Um dos relatos que chegou aos ouvidos da equipe de Nunes em Brasília foi uma suposta tentativa e obter informações de um inquérito sigiloso em andamento no estado que resvala em um político alagoano.

Nunes então decidiu convidar Marcelo Werner, delegado que ocupava um cargo de chefia na superintendência da Bahia, mas Valle Pereira teria começado a se movimentar para evitar a substituição.

Em uma das tentativas, o delegado, sem autorização e sem comunicar a direção-geral, esteve em Brasília.

Segundo o atual superintendente alagoano, não houve tentativa de buscar informações sobre o caso sigiloso. Ele confirma, porém, que conversou com dois delegados subordinados a ele, um deles responsável pelo inquérito.
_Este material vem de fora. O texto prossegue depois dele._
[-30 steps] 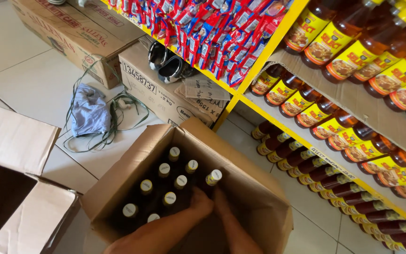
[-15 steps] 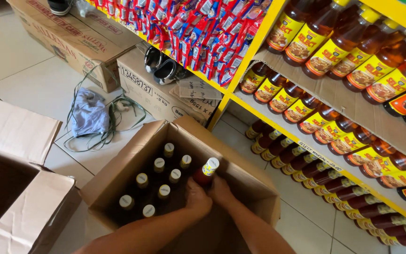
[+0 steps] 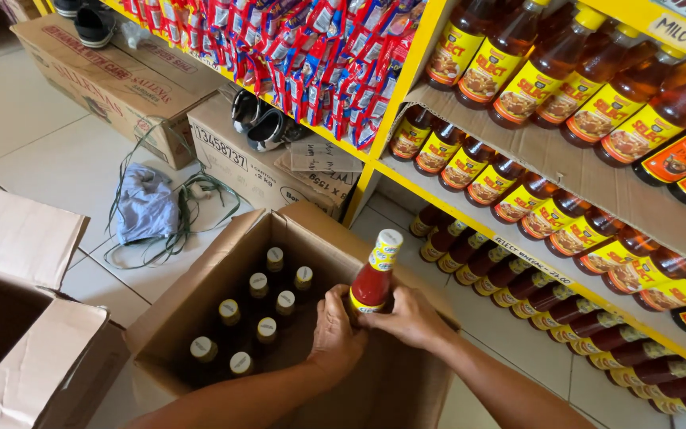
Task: The recorder is taking sauce bottles from a cardboard box and placing them onto a grocery shelf.
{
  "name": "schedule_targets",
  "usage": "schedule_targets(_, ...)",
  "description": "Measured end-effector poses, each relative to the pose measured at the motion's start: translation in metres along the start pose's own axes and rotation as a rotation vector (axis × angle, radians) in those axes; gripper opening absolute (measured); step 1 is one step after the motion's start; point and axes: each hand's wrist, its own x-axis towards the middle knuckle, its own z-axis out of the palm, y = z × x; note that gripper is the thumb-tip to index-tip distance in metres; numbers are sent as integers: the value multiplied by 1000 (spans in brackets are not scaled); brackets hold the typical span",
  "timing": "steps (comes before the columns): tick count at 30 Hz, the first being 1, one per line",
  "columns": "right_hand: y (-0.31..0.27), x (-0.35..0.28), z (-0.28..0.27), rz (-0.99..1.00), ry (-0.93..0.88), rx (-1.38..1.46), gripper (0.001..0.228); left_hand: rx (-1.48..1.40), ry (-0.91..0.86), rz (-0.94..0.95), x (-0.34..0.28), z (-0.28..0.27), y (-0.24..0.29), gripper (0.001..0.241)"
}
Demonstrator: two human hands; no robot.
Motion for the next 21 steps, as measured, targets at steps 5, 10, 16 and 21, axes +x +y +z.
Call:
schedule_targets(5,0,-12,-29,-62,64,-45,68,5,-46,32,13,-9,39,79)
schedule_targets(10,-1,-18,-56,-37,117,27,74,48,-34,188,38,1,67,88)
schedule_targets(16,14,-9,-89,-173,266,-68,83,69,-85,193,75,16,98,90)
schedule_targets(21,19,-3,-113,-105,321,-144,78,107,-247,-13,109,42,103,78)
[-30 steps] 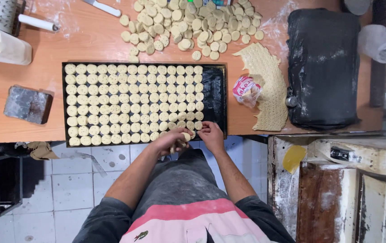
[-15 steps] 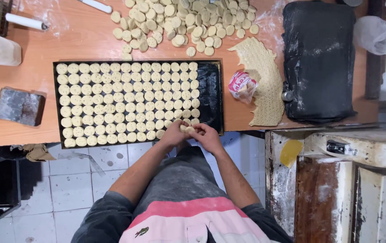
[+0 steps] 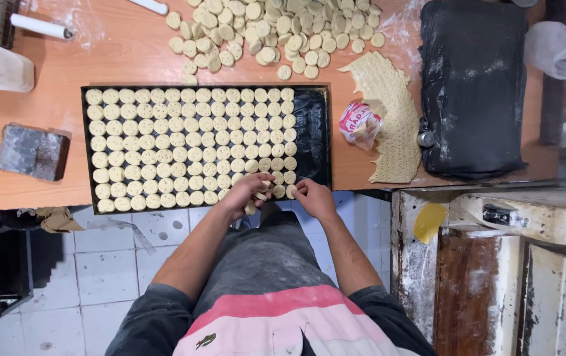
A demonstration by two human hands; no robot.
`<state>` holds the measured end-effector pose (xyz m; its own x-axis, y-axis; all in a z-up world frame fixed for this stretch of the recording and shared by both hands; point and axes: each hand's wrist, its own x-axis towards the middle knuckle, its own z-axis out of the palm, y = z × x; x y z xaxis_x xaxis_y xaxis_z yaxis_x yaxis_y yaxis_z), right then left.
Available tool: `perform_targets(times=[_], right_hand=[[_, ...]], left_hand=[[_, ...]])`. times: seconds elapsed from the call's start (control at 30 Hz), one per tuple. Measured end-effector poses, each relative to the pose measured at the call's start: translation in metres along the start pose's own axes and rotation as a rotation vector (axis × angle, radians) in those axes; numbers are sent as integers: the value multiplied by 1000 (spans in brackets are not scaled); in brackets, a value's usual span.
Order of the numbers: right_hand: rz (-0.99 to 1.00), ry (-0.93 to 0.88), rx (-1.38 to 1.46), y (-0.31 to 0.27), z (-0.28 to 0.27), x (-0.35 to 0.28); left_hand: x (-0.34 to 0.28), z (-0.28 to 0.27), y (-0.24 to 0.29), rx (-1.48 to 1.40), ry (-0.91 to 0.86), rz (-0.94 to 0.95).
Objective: The recorder is arranging small pre-cut round pieces of dough onto a baking tray in a grid pattern.
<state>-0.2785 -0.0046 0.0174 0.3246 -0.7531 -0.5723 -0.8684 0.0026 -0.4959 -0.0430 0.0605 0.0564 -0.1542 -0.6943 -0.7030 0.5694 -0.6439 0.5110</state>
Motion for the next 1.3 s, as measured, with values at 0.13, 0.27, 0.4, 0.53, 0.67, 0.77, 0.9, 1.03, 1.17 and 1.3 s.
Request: perform_targets(times=[0.13, 0.27, 0.4, 0.53, 0.67, 0.77, 0.9, 1.03, 1.17, 1.3], right_hand=[[24, -34, 75, 3, 0, 9], [58, -36, -123, -1, -2, 11], [61, 38, -145, 9, 3, 19], [10, 73, -130, 7, 4, 16], [-7, 103, -120, 15, 16, 14], [-45, 107, -147, 14, 18, 21], [-91, 142, -172, 25, 26, 25], [-10, 102, -77, 13, 16, 17], [-8, 115, -41, 5, 18, 13], [69, 115, 92, 21, 30, 24]], left_hand=[[9, -10, -12, 33, -21, 16], [5, -7, -17, -71, -49, -70], [5, -4, -6, -38, -64, -60], [7, -6, 7, -30, -65, -50], [17, -15, -5, -45, -39, -79], [26, -21, -14, -43, -26, -79], [26, -19, -9, -52, -23, -84], [23, -14, 1, -17, -20, -79], [29, -16, -11, 70, -22, -60], [38, -16, -20, 146, -13, 9]])
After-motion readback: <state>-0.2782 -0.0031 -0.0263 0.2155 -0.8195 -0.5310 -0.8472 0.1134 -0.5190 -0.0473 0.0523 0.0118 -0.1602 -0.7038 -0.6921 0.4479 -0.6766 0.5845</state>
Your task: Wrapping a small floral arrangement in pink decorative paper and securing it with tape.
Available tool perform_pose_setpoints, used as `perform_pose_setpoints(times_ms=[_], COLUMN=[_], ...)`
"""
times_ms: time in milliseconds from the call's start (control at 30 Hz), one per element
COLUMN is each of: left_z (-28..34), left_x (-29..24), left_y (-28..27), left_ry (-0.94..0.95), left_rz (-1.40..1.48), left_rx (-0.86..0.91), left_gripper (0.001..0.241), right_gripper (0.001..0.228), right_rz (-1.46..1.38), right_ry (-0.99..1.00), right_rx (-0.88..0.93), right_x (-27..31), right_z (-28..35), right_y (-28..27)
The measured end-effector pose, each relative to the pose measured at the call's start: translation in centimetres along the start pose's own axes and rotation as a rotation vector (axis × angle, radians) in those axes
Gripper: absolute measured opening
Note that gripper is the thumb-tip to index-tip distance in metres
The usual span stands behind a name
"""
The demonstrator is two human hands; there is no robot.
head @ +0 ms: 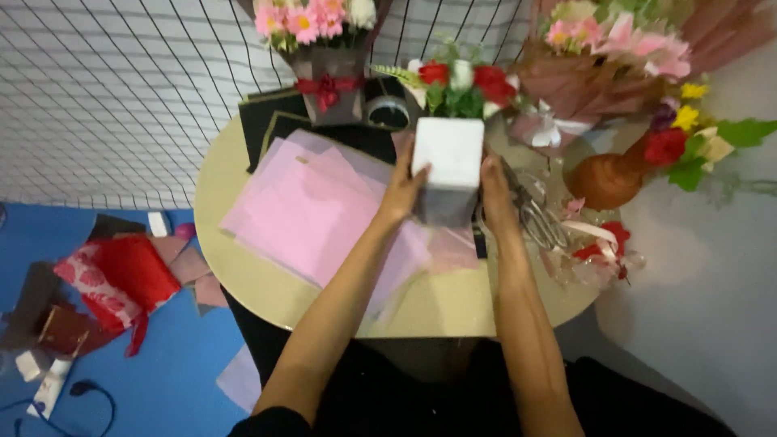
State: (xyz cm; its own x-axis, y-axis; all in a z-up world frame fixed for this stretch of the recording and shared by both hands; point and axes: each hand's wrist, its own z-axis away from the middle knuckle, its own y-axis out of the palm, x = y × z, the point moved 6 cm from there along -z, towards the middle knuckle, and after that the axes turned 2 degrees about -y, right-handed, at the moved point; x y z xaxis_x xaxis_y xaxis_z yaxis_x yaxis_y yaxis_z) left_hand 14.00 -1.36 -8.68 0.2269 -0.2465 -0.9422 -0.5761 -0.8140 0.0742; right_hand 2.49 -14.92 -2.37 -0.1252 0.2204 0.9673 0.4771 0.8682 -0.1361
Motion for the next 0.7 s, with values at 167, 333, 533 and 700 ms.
perform_pose_setpoints(times_ms=[167,333,533,700], left_z=[-0.1,-0.8,0.1,1.2], left_x=[-1.4,1.1,-4.6,-12.4], left_y=[-1.2,-0.9,-0.1,-4.6], left_ry=[-0.180,-0.187,-0.015,0.252], left_rz=[0.225,0.242,-0.431,-0.418], left_rx=[-0.205,-0.091,0.137,0.030], left_gripper=[0.071,0.071,0.069,0.040], right_gripper=[0.022,0.028,0.046,0.031], right_rz=[0.175,0.278,0.234,0.550], right_ry=[0.090,0.082,0.214,-0.174], right_rx=[-0.173,-0.127,-0.338,-0.271], right_x=[-3.2,-8.7,-4.2,-0.3], right_z=[-0.4,-1.3,-0.3,0.7], right_y=[-3.7,-5.1,-6.0,-3.4])
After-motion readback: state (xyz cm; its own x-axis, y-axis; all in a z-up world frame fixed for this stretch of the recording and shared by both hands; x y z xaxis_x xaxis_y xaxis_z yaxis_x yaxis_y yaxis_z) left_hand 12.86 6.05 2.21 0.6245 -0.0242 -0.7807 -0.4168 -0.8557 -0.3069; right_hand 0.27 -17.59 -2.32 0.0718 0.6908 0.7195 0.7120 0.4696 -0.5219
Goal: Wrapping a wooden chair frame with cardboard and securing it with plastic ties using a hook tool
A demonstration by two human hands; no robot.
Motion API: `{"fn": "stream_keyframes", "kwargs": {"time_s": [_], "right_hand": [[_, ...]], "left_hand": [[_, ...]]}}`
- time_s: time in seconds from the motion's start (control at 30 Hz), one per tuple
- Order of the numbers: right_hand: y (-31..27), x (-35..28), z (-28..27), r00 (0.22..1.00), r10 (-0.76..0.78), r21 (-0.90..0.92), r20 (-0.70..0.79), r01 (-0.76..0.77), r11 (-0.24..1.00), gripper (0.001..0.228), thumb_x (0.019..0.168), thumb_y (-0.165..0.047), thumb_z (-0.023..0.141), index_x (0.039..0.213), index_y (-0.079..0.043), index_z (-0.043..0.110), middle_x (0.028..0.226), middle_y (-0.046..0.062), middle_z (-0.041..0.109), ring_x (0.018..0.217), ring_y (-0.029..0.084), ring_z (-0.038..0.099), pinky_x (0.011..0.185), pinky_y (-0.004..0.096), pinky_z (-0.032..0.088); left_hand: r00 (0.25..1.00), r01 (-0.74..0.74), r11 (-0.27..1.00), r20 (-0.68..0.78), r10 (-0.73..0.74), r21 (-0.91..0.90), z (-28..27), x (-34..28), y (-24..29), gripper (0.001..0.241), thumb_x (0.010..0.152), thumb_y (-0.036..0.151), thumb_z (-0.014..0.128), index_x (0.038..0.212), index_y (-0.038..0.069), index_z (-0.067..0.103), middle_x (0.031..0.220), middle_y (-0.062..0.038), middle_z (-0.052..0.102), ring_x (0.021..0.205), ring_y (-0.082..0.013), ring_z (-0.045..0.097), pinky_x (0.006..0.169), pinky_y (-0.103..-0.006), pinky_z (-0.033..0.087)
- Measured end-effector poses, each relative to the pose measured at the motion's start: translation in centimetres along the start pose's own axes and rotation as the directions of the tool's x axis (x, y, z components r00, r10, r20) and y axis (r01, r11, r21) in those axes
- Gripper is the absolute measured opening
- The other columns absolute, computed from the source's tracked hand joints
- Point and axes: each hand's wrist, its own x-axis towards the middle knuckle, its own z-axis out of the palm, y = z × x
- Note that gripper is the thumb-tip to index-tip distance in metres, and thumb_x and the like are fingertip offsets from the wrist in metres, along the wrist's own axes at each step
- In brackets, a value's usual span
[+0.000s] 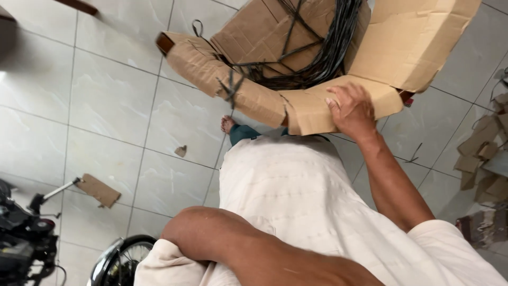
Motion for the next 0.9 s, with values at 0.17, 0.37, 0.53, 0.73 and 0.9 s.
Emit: {"fn": "stream_keyframes", "kwargs": {"time_s": [0.17,0.37,0.53,0.73,0.9], "right_hand": [[6.8,1.4,-6.5,0.971,0.024,-0.234,0.236,0.033,0.972,0.047,0.102,-0.044,0.062,0.137,-0.013,0.064,0.144,0.016,0.059,0.141,0.041,0.046,0.117,0.058,0.033],[8.1,1.6,-7.7,0.751,0.044,-0.271,0.659,0.182,0.945,0.07,0.099,-0.074,0.037,0.135,-0.022,0.067,0.137,0.013,0.066,0.128,0.04,0.062,0.108,0.054,0.045],[7.7,-0.1,-8.1,0.773,-0.015,-0.232,0.634,0.209,0.95,0.078,0.091,-0.081,0.045,0.137,-0.021,0.065,0.135,0.015,0.066,0.127,0.041,0.062,0.107,0.054,0.045],[7.3,-3.6,-6.7,0.861,-0.157,-0.277,0.485,0.321,0.906,0.088,0.084,-0.087,0.049,0.137,-0.019,0.061,0.131,0.013,0.067,0.121,0.038,0.065,0.105,0.053,0.045],[8.1,-5.8,-4.3,0.916,-0.261,-0.366,0.303,0.365,0.856,0.082,0.082,-0.079,0.059,0.136,-0.016,0.06,0.127,0.01,0.068,0.122,0.032,0.063,0.107,0.048,0.042]], "left_hand": [[0.997,0.078,0.979,-0.009,-0.078,0.188,-2.3,9.8,-9.0,0.021,0.105,0.034,0.062,0.115,0.015,0.064,0.112,-0.007,0.068,0.113,-0.0316,0.072,0.106,-0.0445,0.059],[0.767,0.534,-0.183,-0.564,-0.304,0.825,-13.0,11.5,-29.2,0.084,0.078,0.064,0.076,0.134,0.006,0.052,0.128,-0.014,0.056,0.126,-0.0366,0.05,0.117,-0.0639,0.028],[0.844,0.423,-0.304,-0.493,-0.21,0.854,-15.9,7.8,-35.1,0.08,0.069,0.063,0.08,0.125,0.01,0.056,0.109,-0.011,0.059,0.108,-0.0351,0.057,0.101,-0.0537,0.038],[0.893,0.374,-0.253,-0.42,-0.162,0.892,-15.5,5.8,-33.7,0.076,0.073,0.061,0.078,0.129,0.014,0.057,0.115,-0.007,0.061,0.115,-0.0314,0.058,0.105,-0.0455,0.039],[0.891,0.401,-0.16,-0.425,-0.161,0.902,-15.5,5.3,-33.5,0.077,0.073,0.064,0.073,0.13,0.016,0.056,0.124,-0.008,0.061,0.126,-0.0301,0.054,0.111,-0.0466,0.035]]}}
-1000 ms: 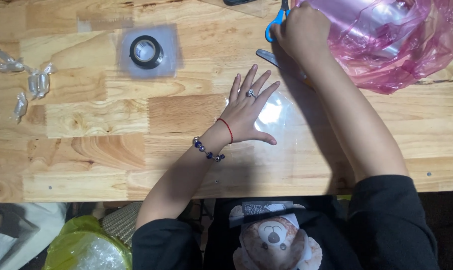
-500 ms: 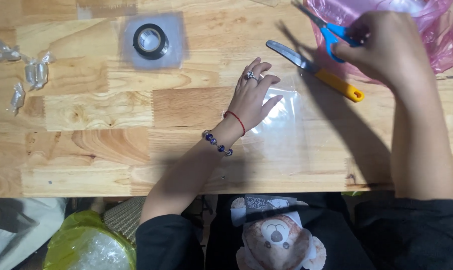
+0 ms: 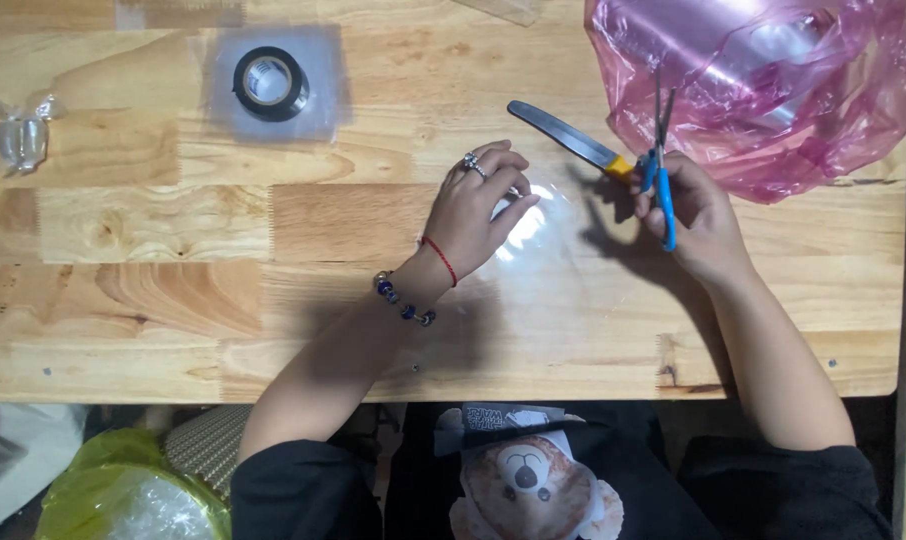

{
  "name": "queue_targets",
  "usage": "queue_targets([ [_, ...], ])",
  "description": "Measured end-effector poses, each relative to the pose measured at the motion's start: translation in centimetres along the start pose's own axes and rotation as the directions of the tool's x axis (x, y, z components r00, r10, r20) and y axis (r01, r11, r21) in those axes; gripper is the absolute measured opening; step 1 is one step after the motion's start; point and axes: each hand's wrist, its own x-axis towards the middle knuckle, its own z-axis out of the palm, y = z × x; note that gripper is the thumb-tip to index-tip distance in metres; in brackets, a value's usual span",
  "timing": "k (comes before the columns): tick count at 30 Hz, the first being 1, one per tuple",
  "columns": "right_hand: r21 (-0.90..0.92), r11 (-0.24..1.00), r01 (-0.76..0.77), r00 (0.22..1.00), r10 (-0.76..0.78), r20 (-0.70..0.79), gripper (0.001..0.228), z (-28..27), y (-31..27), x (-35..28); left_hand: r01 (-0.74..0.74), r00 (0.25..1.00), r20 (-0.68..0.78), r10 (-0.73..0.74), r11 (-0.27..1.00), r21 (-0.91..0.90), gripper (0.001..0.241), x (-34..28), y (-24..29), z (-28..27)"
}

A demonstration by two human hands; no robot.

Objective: Cutting clear plastic sheets into smaller pieces using a utility knife and scissors on a wooden table.

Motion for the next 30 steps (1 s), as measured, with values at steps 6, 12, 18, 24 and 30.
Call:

Ele diz ter acionado o policial do inquérito para questionar se a investigação deveria permanecer na PF uma vez que, segundo ele, não envolvia desvio de verbas federais.

Como o investigador respondeu ter preferência pela manutenção do caso na esfera federal, Valle Pereira diz ter concordado e parabenizado pela condução da operação.

“Depois que foi deflagrada, eu perguntei para ele. Me causou preocupação de questão política, porque como é que esse trabalho chegou aqui, porque em essência não é nosso. Não tem desvio de verba federal, aquela coisa toda.”

Sobre a viagem para Brasília após ser informado da troca, o delegado disse ter viajado para tentar contato com “alguém da direção” da PF.

“Fui tentar contato com alguém na direção [da PF], mas não consegui. Foi logo depois do tsunami da minha saída”, conta. Afirma ter ficado a maior parte do tempo dentro de um hotel e que não saiu para encontrar políticos.

A assessoria da PF não respondeu aos questionamentos sobre as razões de a substituição ter sido suspensa nem de quem partiu a ordem política. Disse apenas que a alteração da direção-geral do órgão leva a mudanças naturais, com análise de nomes e cenários.

“Especificamente com relação ao Dr. Werner, informamos tratar-se de um excelente profissional, que tem demonstrado qualificação e qualidades que o habilitam a exercer atividades de direção, motivo inclusive que o levou a ser convidado a compor a gestão da SR/BA, local de sua lotação”, diz a nota.

O texto da PF ainda acrescenta que “os processos de indicação ou convite para as funções de superintendentes regionais são atribuições do diretor-geral”.